Topics & Questions for Discussion
1. In this novel, much of the material deals with marriage. In the first chapter, we see Eden and Brandon alone, and much is made of the happiness of their marriage. Do you think their fine relationship is possible, that is, is it realistic? Is too much space in the novel devoted to this theme?
2. In the first chapter we see Adam Winslow, age eight, taking advantage of his brother, Colin, age six. Does the scene foreshadow the characters of the two men well? Is, for instance, Adam painted as evil and Colin as good?
3. Queen Elizabeth has been the heroine of a plethora of novels. Is the queen (as we see her in this novel) (a) kind, (b) cruel, (c) heartless, (d) selfish? How closely does the character in this novel reflect the historical Queen Elizabeth?
4. Colin Winslow is not normal in the eyes of his parents. He does not fit into the usual pattern that most young men follow. This disturbs his parents greatly. What is to be done with a child who cannot seem to "fit in" with his world? Should parents force him into the pattern of others? What is the danger of doing this—and what is the danger of ignoring such a problem?
5. Even minor characters should bear part of the weight of the plot and theme of a novel. What is the significance of Meg Caradoc in this novel? Does she in any way give direction to Colin’s life?
6. How does Sir Francis Walsingham influence Colin’s life? Does he help him to a better way—or a worse way?
7. Colin’s experience at Oxford does not make him happy. He is a gullible young man, and some students play a cruel trick on him. Is this sort of behavior prevalent among young people even today? Would it be better to shield a son or daughter by keeping him or her in a more protected environment?
8. Phineas Teague becomes a powerful influence on young Colin. What happens when a young person is not fortunate enough to have someone to guide him or her? What happens if he or she falls into the wrong hands?
9. Colin aids Teague in breaking the law when they steal a body. Does this show weakness in Colin’s character? He loves Teague, but should he have refused to take part in the incident?
10. Colin is forced to fight the establishment in order to fulfill his dream of being a physician. Is he right to challenge the College of Physicians? How is one to decide when it’s the right thing to go against the powers of society?

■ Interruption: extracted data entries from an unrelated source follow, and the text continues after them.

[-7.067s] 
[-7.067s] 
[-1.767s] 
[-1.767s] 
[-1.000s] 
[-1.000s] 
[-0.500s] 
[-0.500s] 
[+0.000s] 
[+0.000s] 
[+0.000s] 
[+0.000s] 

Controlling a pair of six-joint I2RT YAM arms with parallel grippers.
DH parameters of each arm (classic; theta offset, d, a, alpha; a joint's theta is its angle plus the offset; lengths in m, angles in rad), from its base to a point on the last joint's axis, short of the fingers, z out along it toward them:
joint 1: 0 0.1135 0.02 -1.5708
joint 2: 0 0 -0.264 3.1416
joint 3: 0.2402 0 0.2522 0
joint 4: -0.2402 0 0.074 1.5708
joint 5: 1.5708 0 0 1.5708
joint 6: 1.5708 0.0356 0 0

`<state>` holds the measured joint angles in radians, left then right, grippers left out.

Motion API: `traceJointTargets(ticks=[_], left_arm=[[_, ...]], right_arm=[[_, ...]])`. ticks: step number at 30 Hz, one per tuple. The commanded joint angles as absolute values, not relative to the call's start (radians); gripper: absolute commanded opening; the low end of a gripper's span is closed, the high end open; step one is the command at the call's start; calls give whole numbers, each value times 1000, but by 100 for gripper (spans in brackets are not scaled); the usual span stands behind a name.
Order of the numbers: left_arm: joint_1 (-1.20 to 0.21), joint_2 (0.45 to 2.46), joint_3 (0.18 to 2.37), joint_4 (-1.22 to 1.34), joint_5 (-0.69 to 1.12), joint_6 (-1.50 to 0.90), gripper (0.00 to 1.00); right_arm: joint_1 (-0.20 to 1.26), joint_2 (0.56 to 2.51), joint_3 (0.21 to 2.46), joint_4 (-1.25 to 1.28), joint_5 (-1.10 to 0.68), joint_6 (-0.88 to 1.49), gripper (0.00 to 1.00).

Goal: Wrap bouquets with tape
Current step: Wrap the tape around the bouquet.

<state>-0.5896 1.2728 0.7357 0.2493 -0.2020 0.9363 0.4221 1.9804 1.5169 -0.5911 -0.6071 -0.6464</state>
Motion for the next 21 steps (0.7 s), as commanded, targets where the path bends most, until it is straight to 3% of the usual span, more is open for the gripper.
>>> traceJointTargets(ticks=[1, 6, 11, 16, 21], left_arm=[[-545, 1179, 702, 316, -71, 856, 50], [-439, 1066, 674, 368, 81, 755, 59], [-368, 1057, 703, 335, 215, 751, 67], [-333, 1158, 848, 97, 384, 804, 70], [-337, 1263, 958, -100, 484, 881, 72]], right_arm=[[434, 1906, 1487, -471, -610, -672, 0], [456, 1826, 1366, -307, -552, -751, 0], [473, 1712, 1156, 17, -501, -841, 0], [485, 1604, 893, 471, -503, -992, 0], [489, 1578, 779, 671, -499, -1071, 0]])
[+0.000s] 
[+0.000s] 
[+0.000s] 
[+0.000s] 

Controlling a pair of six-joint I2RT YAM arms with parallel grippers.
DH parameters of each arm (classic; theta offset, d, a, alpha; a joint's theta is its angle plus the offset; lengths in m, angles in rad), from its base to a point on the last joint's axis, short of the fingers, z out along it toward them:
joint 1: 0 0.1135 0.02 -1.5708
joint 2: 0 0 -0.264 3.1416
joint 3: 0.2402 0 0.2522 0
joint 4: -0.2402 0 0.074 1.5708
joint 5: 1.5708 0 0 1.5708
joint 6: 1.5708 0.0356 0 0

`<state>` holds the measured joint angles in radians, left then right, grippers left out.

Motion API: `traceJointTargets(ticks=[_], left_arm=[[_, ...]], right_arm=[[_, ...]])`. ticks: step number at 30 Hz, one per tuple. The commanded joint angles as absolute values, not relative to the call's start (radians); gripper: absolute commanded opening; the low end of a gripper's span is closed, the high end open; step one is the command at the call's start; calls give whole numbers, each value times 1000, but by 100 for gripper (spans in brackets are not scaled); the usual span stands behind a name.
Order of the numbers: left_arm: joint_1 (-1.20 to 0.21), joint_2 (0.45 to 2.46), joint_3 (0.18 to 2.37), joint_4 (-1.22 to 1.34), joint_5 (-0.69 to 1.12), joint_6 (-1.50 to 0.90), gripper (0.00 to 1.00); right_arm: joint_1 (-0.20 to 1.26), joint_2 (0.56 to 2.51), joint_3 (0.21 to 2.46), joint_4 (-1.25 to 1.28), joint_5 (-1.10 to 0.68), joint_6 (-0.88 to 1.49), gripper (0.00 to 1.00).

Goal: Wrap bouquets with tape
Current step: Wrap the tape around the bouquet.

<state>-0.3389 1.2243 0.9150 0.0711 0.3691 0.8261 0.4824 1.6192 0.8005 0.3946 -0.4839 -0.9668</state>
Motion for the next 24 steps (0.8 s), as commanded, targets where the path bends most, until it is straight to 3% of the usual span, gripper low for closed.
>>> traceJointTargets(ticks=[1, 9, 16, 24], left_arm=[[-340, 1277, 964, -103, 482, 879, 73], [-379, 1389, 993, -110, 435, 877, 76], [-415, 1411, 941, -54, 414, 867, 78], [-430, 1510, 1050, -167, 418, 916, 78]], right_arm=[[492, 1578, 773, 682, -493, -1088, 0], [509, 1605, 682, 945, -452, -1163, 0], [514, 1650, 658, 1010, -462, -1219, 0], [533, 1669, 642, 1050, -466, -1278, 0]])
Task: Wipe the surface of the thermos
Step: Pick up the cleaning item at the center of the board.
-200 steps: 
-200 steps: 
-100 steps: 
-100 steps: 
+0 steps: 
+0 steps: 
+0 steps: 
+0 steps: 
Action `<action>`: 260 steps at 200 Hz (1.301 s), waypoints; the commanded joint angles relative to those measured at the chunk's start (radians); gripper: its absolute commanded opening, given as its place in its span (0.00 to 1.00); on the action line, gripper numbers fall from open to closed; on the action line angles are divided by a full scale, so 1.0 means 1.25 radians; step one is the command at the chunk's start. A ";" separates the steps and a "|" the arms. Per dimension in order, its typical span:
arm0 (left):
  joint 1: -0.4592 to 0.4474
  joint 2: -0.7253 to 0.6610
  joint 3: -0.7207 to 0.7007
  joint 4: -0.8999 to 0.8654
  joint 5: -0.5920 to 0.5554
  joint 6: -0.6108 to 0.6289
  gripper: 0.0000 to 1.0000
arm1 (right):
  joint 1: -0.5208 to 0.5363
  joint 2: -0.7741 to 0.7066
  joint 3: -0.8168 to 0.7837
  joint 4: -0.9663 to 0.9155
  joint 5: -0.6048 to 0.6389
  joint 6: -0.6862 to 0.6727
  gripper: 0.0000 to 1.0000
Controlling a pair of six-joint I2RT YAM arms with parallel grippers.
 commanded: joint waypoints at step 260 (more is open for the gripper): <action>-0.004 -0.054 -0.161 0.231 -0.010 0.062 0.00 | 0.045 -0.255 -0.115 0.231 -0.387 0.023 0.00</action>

11. Colin is seduced by an older woman. How can this happen to a young man of high moral standards? What can he do when this mars his life?
12. What prompts Colin to take in Twyla Hayden, a poor, homeless girl? Is he wise—and is it wise for us to do something of this nature?
13. How large a part should coincidence play in a novel? Is it too unrealistic that Twyla should prove to have exactly the gift that Colin needs in order to do his work? Some would argue that this is not realistic, but have you ever encountered a seemingly accidental circumstance that you attributed to God?
14. Is it believable that Adam would stand in for Colin in a duel? How does this make you feel about Adam?
15. When Colin becomes, in effect, a spy for Sir Francis Walsingham, does this give him problems? Is it ever right to do a wrong thing in order to bring about a good end?
16. How would you sum up Colin’s experience with God? Are there other admirable believers in this novel?
17. Queen Elizabeth said that England’s victory over the Spanish Armada was the work of God. Does God take sides in wars? Can you give some examples?